With the same sort of tale, varying the signature to Fanny Lyons, Mary Whitmore, and Fanny Hamilton, &c., Mr. Stone continued to victimize the public, until the Society for the Suppression of Mendicity laid him by the heels. He was committed for trial at Clerkenwell Sessions, and sentenced to transportation for seven years.
I must content myself with these few specimens of the begging-letter impostors; it would be impossible to describe every variety. Sometimes they are printers, whose premises have been destroyed by fire; at others, young women who have been ruined by noblemen and are anxious to retrieve themselves; or widows of naval officers who have perished in action or by sickness. There was a long run upon “aged clergymen, whose sands of life were fast running out,” but the fraud became so common that it was soon “blown.”

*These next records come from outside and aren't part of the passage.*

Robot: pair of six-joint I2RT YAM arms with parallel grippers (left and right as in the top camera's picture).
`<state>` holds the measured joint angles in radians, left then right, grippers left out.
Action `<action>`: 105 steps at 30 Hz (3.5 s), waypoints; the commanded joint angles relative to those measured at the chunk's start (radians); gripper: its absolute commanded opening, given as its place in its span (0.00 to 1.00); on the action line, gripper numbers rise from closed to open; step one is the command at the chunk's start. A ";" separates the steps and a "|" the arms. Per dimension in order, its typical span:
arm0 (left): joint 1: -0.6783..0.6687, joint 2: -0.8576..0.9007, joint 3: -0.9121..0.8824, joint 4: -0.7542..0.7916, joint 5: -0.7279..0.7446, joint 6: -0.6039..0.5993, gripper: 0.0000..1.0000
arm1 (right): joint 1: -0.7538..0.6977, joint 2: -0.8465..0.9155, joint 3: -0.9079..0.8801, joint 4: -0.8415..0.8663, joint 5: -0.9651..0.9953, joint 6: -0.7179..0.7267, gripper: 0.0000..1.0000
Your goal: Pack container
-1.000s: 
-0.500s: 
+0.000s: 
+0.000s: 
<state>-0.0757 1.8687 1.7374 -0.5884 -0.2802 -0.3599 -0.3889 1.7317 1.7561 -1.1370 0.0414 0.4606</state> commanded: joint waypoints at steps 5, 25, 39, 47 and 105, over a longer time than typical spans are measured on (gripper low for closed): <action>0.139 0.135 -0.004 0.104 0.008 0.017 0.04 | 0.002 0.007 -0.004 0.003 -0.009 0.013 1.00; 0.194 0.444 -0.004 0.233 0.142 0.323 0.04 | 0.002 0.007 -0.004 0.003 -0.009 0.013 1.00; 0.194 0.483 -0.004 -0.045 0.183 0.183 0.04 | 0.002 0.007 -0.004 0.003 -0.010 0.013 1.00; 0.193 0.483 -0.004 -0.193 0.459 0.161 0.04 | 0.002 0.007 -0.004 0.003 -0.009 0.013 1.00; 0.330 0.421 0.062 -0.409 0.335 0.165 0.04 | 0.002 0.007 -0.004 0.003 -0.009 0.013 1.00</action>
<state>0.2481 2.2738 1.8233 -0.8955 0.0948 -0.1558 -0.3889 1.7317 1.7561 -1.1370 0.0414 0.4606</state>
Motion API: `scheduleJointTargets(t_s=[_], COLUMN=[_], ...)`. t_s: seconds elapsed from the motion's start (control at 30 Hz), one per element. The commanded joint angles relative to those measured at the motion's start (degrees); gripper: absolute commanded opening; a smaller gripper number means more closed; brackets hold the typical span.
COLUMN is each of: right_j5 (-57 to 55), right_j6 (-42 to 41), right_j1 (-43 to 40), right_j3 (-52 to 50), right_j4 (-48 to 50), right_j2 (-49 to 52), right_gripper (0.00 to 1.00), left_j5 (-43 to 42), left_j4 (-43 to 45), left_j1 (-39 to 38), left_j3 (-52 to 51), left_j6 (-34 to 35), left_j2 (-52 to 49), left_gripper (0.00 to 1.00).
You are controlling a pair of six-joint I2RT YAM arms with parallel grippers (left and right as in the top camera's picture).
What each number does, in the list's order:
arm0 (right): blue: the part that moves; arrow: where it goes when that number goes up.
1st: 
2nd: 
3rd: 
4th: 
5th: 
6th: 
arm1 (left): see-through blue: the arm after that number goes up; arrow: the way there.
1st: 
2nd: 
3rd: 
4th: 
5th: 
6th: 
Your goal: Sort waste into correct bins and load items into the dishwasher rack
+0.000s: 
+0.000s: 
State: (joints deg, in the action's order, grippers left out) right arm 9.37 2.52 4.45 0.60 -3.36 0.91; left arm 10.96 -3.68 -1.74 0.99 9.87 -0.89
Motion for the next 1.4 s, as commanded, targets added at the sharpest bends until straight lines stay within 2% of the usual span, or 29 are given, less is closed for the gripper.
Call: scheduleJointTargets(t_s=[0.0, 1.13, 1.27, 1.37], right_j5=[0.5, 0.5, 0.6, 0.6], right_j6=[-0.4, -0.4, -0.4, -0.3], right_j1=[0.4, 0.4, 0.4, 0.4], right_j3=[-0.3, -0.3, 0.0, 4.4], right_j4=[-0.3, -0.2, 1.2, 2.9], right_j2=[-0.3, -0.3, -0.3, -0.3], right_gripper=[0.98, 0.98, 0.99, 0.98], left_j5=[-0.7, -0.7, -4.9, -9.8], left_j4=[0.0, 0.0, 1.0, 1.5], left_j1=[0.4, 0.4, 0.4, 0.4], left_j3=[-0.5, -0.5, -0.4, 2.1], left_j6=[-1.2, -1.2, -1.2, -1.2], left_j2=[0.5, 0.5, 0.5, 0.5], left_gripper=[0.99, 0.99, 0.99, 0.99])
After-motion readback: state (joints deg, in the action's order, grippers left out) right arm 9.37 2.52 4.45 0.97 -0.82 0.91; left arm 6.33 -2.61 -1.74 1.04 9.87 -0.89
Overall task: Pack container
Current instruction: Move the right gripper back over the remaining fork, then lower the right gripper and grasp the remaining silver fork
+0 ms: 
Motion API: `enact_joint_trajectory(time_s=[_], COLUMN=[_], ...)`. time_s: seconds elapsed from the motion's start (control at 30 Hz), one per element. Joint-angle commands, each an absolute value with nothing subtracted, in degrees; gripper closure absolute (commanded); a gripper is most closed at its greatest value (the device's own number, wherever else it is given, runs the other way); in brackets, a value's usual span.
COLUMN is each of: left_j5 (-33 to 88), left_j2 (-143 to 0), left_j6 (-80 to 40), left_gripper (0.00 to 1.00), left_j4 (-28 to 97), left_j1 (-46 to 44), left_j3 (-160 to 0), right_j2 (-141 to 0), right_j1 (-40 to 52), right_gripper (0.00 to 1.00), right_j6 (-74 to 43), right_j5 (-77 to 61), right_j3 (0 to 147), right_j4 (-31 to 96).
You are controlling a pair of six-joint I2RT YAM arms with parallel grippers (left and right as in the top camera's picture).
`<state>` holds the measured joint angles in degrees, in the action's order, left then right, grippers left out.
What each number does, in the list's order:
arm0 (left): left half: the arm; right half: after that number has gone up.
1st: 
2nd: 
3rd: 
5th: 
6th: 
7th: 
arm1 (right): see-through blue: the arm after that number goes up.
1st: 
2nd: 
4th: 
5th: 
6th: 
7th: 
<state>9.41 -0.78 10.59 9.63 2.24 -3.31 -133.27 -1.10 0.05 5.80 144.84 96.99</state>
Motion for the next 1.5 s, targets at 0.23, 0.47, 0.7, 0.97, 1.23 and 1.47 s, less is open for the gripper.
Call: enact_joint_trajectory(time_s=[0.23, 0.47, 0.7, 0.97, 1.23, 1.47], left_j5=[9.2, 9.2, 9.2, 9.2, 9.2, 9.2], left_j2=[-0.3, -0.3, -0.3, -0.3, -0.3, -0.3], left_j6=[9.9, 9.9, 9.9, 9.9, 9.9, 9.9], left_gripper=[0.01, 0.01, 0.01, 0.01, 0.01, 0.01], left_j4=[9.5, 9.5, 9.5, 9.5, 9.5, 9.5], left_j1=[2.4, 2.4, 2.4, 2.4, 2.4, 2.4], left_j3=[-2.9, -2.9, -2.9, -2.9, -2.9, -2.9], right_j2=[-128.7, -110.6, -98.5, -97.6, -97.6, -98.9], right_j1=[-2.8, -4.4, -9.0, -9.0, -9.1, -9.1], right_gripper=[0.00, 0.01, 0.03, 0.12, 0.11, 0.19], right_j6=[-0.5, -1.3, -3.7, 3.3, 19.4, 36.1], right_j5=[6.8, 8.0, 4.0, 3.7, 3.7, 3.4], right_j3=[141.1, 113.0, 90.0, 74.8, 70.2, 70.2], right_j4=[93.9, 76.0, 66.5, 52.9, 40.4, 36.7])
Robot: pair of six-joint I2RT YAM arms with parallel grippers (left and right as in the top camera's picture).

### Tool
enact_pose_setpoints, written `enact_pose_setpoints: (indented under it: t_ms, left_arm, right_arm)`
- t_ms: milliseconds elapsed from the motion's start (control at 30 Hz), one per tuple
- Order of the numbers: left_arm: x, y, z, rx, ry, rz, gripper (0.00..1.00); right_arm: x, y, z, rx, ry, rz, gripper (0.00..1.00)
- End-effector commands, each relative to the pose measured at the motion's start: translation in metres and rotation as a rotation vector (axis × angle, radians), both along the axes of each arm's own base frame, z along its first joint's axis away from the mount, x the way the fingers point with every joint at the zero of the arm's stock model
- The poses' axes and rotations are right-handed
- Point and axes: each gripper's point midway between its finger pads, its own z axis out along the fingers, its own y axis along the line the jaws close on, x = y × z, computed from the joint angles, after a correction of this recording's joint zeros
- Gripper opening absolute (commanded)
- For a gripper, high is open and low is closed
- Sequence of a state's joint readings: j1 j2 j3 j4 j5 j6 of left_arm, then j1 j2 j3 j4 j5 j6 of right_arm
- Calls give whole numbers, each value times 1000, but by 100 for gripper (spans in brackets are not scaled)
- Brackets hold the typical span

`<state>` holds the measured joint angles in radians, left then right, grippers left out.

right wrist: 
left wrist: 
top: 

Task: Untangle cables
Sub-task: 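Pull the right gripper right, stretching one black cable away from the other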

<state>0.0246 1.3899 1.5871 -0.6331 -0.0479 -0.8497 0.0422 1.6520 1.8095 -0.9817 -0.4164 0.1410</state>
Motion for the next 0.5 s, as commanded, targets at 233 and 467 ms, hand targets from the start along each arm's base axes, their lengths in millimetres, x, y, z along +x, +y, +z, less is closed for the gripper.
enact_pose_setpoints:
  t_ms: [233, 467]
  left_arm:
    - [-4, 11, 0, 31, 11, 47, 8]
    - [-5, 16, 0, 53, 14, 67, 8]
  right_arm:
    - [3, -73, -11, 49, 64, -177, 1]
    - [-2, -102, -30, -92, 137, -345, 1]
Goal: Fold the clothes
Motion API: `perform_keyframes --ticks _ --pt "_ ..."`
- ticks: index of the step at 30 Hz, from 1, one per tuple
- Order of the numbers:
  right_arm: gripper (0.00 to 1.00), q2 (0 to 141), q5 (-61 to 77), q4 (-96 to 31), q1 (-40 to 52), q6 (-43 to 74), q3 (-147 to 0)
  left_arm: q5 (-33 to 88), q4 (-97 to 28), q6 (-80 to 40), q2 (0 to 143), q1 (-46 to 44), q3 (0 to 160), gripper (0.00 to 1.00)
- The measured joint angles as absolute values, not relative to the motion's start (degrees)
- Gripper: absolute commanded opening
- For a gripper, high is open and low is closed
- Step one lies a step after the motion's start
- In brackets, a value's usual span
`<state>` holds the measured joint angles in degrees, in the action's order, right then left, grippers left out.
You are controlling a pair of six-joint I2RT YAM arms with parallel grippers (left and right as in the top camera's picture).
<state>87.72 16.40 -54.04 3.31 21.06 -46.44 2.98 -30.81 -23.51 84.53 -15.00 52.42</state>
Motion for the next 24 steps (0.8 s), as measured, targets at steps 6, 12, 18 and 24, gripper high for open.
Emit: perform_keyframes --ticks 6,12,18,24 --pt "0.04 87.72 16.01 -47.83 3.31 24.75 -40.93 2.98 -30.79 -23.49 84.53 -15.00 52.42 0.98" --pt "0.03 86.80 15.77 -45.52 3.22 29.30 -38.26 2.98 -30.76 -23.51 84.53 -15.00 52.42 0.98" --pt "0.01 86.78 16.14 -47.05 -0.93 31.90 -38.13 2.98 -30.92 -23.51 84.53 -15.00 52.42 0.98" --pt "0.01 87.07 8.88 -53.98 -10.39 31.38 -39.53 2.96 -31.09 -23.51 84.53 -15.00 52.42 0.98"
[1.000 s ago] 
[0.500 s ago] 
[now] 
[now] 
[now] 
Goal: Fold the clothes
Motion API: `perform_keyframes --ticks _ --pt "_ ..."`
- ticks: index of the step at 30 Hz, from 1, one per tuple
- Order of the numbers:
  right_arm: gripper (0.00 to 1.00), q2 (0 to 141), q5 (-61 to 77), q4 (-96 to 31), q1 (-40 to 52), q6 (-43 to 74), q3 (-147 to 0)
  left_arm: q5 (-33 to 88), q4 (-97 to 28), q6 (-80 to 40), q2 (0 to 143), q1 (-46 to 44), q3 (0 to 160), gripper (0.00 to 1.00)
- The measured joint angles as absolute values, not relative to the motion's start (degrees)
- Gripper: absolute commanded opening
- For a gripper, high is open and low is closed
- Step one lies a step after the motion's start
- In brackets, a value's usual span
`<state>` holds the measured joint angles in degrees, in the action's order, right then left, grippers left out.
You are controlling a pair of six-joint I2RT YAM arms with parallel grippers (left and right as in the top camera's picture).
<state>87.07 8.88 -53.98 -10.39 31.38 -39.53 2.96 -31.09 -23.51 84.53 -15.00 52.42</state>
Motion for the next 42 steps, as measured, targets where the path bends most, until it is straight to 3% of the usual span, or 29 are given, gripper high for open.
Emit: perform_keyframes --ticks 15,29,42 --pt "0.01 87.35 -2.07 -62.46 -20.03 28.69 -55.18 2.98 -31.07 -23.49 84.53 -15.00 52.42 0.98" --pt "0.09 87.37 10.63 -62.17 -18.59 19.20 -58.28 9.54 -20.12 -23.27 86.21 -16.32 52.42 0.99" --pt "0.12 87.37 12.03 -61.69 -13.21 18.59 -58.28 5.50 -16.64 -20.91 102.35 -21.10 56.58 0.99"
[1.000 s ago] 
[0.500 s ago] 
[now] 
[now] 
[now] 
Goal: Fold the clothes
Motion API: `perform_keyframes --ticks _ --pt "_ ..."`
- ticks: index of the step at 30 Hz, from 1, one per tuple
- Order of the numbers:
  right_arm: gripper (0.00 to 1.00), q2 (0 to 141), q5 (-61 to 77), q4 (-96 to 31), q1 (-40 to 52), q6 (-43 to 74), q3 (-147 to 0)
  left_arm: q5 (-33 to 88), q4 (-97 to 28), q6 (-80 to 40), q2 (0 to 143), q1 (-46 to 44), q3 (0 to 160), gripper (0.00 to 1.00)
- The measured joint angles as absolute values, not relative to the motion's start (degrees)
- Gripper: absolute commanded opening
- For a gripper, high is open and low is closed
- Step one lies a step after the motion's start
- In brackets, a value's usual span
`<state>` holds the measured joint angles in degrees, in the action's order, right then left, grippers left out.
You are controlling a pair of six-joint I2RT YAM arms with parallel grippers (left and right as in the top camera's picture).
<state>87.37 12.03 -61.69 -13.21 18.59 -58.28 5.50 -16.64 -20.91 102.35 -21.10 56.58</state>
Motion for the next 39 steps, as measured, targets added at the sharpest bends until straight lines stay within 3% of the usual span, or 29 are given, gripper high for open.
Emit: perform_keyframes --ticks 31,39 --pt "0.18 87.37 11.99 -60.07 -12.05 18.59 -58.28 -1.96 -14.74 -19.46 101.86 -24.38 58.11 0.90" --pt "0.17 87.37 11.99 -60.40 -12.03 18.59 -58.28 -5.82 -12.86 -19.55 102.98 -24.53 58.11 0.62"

The greatest blow that was ever struck at this species of imposition was the establishment of the Begging-Letter Department by the Society for the Suppression of Mendicity. In the very first case they investigated they found the writer—who had penned a most touching letter to a well-known nobleman—crouching in a fireless garret in one of the worst and lowest neighbourhoods of London. This man was discovered to be the owner and occupier of a handsomely-furnished house in another part of the town, where his wife and family lived in luxury. The following is a specimen of a most artful begging letter from America.
Ellicot’s Mills, Howard Co., Maryland,
United States,
June 6, 1859.
“My dearest Friend,
“Why—why have you not written, and sent me the usual remittances? Your silence has caused me the greatest uneasiness. Poor dear Frederick is dying and we are in the extremest want. The period to hear from you has past some time, and no letter. It is very strange! What can it mean?
“In a short time your poor suffering son will be at rest. I shall then trouble you no more; but—oh! I beseech you, do not permit your poor son to die in want. I have expended my last shilling to procure him those little necessaries he must and shall have. Little did I think when, long, long years ago, I deserted all, that you might be free and happy, that you would fail me in this terrible hour of affliction—but you have not—I know you have not. You must have sent, and the letter miscarried. Your poor dying son sends his fondest love. Poor dear fellow!—he has never known a father’s care; still, from a child, he has prayed for, revered, and loved you—he is now going to his Father in heaven, and, when he is gone my widowed heart will break. When I look back upon the long past, although broken-hearted and crushed to the earth, yet I cannot tutor my heart to regret it, for I dearly loved you. Yes, and proved it, dearest friend, by forsaking and fleeing with my poor fatherless boy to this strange and distant land, that you might be free and happy with those so worthy of you; and, believe me when I say, that your happiness has been my constant prayer. In consequence of poor dear Frederick’s sickness we are in the greatest distress and want. I have been compelled to forego all exertion, and attend solely upon him; therefore, do, I pray you, send me, without an instant’s delay, a 10l. note. I must have it, or I shall go mad. Your poor suffering boy must not die in misery and want. Send the money by return mail, and send a Bank of England note, for I am now miles away from where I could get a draught cashed. I came here for the benefit of poor dear Frederick, but I fear it has done him no good. We are now among strangers, and in the most abject distress, and unless you send soon, your afflicted unoffending boy will starve to death. I can no longer bear up against poverty, sickness, and your unkindness; but you must have sent; your good, kind heart would not permit you to let us die in want. God bless you, and keep you and yours. May you be supremely happy! Bless you! In mercy send soon, for we are in extremest want.
“Remaining faithfully,
“Your dearest friend,
“Kate Stanley.
“Pay the postage of your letter to me, or I shall not be able to obtain it, for I am selling everything to live.”